**Task prompt:** Using the listing below, report each line holding the string "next".

**Record set:**
------------------------

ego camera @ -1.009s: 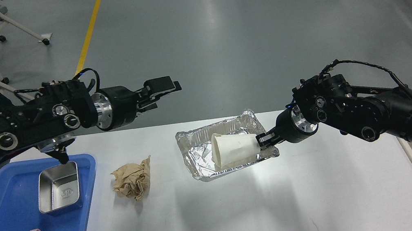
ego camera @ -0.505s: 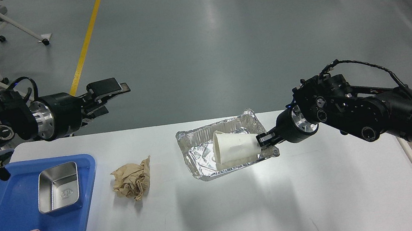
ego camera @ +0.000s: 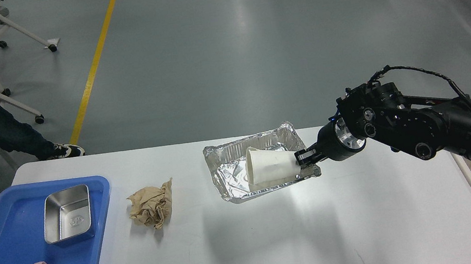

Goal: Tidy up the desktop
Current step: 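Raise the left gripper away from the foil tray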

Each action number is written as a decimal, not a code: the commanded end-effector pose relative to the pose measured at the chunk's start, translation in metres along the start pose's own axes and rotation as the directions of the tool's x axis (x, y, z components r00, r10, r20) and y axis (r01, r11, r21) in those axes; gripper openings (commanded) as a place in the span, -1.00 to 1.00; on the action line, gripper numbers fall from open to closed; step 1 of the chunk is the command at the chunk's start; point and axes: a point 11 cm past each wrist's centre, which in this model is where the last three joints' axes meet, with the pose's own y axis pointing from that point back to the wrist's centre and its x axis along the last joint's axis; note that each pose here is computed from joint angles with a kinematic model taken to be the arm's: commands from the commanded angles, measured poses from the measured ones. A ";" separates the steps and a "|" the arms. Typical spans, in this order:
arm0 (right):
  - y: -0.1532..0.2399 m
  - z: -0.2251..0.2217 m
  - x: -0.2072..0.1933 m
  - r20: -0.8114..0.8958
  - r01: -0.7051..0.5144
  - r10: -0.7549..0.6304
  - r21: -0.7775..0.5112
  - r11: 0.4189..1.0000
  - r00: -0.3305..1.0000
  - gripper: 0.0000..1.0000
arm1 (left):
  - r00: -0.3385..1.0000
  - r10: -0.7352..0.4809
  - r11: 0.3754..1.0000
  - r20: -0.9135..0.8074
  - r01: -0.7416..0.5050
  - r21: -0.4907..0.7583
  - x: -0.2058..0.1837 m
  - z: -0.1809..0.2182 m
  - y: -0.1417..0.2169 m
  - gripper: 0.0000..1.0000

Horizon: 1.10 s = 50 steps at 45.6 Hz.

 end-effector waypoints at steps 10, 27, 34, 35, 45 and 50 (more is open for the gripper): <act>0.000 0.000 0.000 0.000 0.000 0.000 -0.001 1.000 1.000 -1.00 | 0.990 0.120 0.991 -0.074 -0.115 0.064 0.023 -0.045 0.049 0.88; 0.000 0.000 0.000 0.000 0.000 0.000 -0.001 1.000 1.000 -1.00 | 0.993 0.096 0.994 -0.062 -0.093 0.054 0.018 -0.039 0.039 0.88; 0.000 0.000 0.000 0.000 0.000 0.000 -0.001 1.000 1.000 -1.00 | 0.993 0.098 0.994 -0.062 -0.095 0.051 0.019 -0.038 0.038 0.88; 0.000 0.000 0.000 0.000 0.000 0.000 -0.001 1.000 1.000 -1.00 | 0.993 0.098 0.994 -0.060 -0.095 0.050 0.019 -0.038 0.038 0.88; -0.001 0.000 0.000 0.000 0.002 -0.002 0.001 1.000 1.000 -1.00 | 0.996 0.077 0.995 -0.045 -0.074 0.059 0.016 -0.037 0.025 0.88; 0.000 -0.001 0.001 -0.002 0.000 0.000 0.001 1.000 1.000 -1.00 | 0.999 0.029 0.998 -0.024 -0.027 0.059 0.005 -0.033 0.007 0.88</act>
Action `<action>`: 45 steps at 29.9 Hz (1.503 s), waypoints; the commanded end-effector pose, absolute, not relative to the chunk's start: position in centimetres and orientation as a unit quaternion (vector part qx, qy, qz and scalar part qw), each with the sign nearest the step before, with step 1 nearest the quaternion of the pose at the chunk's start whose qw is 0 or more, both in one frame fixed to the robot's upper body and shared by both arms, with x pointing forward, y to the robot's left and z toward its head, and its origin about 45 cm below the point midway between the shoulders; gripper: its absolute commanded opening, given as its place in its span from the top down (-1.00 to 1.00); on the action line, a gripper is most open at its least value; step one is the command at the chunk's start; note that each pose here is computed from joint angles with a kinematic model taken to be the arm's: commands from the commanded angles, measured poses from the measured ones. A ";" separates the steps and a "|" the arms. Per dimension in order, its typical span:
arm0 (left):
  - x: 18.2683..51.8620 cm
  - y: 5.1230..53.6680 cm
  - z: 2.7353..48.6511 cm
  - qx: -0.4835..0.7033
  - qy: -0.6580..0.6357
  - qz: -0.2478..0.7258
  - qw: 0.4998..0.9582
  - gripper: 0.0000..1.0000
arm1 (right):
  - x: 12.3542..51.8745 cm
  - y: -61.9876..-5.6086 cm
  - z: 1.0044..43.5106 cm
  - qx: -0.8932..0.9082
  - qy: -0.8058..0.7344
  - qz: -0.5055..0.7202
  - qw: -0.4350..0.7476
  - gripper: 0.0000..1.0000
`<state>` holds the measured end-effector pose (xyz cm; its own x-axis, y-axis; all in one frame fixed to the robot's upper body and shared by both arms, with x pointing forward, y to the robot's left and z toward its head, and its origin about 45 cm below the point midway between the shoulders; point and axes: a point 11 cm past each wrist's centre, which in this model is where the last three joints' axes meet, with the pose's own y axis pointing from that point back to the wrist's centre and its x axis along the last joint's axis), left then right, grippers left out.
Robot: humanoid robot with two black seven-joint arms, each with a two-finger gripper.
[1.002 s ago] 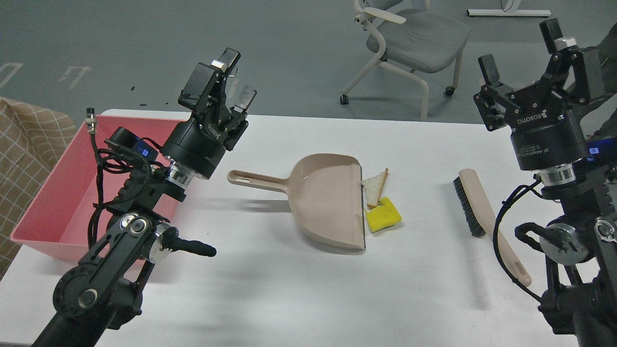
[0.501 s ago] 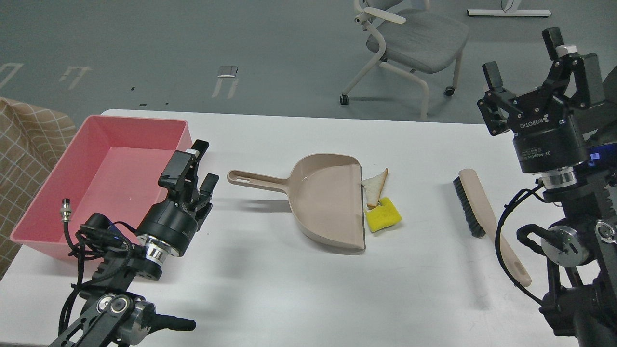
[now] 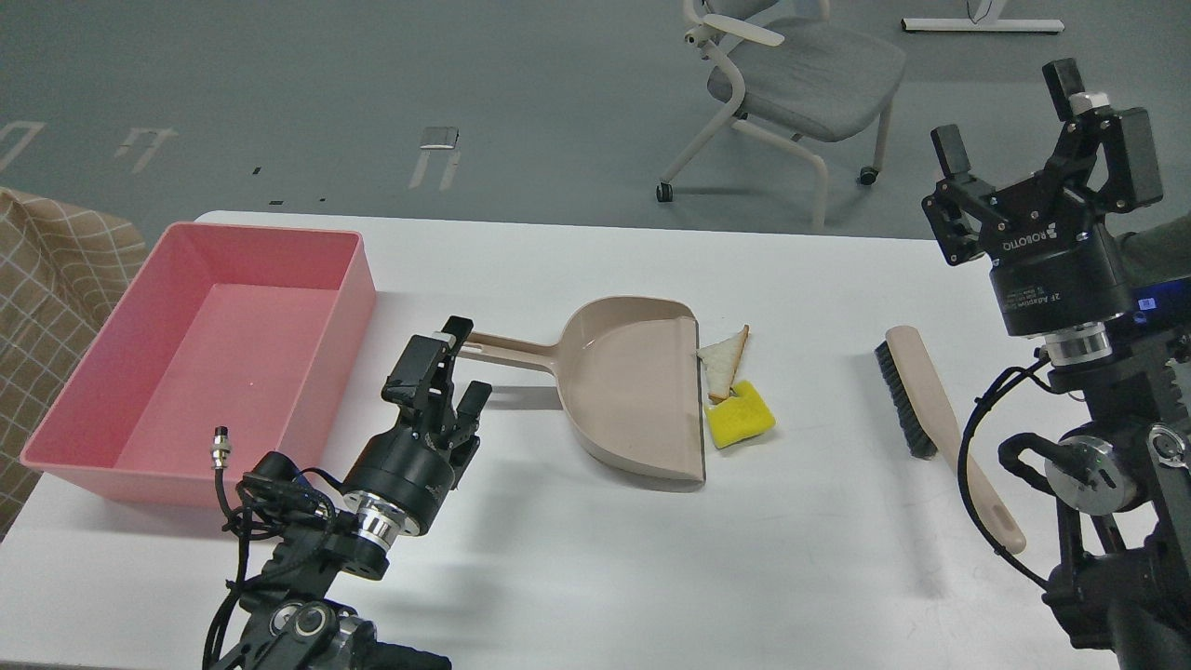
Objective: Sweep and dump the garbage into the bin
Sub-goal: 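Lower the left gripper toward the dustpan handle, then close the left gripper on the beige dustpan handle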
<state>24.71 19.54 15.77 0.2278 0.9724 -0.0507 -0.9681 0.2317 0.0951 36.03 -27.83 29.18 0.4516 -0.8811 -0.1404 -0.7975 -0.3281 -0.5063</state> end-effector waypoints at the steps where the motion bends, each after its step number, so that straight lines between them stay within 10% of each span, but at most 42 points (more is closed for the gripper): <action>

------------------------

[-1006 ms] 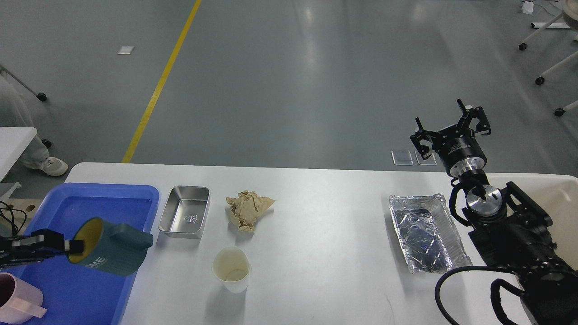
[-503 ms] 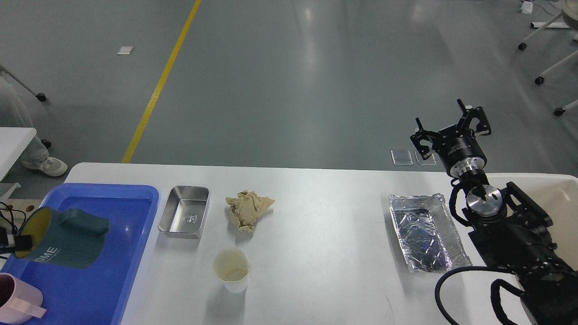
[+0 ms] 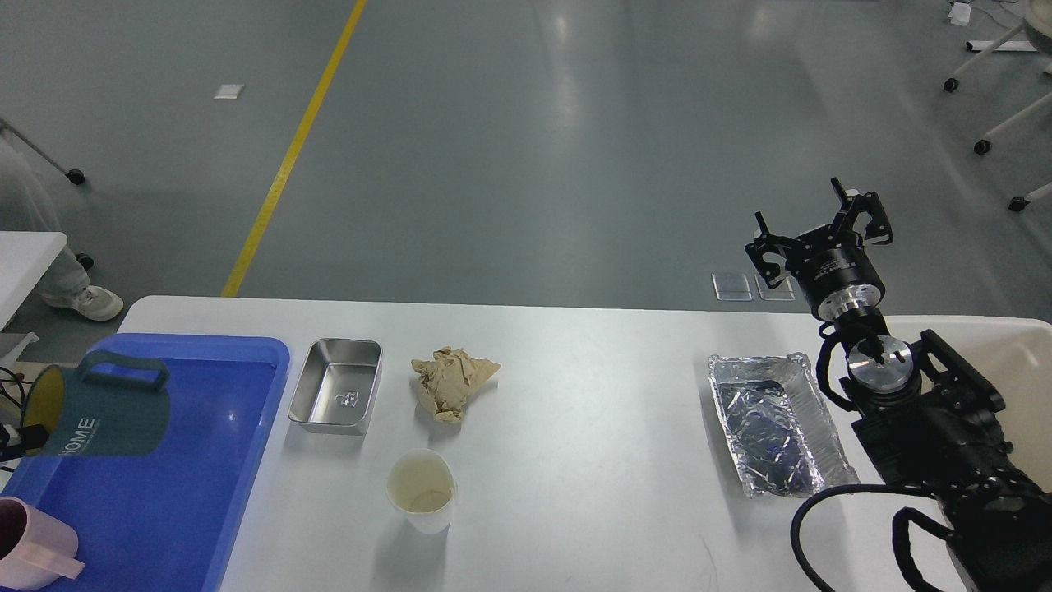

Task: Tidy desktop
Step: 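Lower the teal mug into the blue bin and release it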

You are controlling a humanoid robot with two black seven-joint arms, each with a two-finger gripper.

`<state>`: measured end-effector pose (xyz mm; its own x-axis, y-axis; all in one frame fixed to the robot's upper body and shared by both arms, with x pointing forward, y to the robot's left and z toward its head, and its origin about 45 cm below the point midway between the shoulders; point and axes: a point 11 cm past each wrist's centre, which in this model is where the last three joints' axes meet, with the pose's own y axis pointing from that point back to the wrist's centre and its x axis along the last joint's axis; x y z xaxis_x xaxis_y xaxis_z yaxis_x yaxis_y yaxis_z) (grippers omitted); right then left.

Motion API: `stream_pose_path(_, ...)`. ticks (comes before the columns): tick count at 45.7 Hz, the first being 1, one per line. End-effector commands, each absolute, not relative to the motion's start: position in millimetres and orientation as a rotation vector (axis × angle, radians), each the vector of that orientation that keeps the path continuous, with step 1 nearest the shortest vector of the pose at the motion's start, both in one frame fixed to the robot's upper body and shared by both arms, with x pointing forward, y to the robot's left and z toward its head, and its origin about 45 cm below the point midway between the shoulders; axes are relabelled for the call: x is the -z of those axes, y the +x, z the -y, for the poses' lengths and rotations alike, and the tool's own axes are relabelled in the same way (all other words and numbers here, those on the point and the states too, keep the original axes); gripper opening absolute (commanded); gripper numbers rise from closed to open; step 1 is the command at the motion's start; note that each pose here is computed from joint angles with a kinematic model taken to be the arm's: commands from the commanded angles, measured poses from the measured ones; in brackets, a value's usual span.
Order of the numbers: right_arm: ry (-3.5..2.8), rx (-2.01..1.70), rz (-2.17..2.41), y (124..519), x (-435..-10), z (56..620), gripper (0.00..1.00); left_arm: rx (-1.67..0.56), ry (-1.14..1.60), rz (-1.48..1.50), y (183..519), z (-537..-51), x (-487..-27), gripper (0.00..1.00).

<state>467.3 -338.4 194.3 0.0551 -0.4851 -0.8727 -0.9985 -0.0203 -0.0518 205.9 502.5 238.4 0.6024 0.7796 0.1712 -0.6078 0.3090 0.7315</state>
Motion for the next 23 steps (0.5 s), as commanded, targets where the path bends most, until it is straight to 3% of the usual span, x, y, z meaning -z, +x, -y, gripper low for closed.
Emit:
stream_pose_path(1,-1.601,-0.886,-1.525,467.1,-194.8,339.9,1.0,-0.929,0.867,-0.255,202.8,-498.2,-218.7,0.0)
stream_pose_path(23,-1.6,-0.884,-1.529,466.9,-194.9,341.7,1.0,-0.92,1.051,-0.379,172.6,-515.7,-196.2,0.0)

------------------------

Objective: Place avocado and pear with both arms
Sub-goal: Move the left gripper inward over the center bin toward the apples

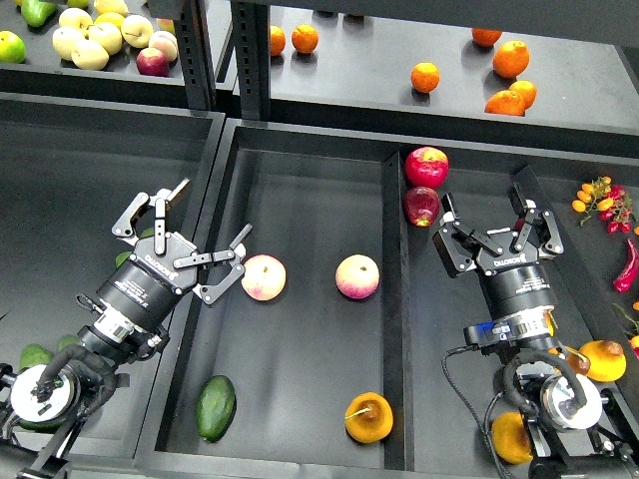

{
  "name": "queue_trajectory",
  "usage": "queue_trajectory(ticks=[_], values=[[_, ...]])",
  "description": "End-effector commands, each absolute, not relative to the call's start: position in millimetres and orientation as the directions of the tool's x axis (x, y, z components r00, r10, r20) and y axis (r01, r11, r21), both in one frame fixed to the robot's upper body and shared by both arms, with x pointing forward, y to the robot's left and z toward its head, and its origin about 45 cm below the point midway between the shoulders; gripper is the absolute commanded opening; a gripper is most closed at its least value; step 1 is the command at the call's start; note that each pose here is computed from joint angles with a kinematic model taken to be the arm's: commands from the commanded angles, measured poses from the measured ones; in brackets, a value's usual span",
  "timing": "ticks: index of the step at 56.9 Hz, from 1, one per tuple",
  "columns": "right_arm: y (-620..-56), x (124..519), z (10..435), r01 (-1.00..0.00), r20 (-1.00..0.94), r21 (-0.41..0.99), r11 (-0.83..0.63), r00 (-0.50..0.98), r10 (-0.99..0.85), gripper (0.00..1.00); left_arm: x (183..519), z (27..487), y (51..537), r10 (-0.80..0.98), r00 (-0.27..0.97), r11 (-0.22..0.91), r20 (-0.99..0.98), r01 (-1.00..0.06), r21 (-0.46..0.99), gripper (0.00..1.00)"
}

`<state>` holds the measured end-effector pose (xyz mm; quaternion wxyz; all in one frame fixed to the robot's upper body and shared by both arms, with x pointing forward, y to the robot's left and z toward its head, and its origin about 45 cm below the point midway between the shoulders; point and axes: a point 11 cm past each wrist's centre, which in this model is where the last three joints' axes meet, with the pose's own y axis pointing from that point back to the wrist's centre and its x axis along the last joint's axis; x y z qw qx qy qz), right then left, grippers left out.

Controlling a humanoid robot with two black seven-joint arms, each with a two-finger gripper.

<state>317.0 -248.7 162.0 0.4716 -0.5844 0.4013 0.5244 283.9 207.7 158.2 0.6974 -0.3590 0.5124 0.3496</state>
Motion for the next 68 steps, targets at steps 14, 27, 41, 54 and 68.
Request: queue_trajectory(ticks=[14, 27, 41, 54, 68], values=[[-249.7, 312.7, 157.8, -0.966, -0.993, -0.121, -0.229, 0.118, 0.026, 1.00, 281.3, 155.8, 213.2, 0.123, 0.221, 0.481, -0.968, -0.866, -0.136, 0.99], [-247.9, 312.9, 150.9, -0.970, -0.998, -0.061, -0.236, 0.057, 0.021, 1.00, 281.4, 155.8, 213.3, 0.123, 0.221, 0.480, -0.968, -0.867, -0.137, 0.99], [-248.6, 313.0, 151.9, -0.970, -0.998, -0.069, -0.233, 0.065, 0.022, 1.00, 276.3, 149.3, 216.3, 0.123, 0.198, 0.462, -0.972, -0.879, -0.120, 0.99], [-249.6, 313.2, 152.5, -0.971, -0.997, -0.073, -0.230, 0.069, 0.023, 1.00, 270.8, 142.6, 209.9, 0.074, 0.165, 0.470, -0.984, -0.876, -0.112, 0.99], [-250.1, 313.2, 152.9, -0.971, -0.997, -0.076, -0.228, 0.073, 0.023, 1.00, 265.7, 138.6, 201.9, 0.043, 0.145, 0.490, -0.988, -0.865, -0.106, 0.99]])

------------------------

**Result of the exercise:**
Motion for the next 23 steps (0.5 s), as commanded, targets where the path bends most, until it is straight to 3% of the usual span, x, y, z meaning -z, +x, -y, gripper low for closed.
Motion for the next 68 steps, targets at steps 14, 27, 41, 54 and 68.

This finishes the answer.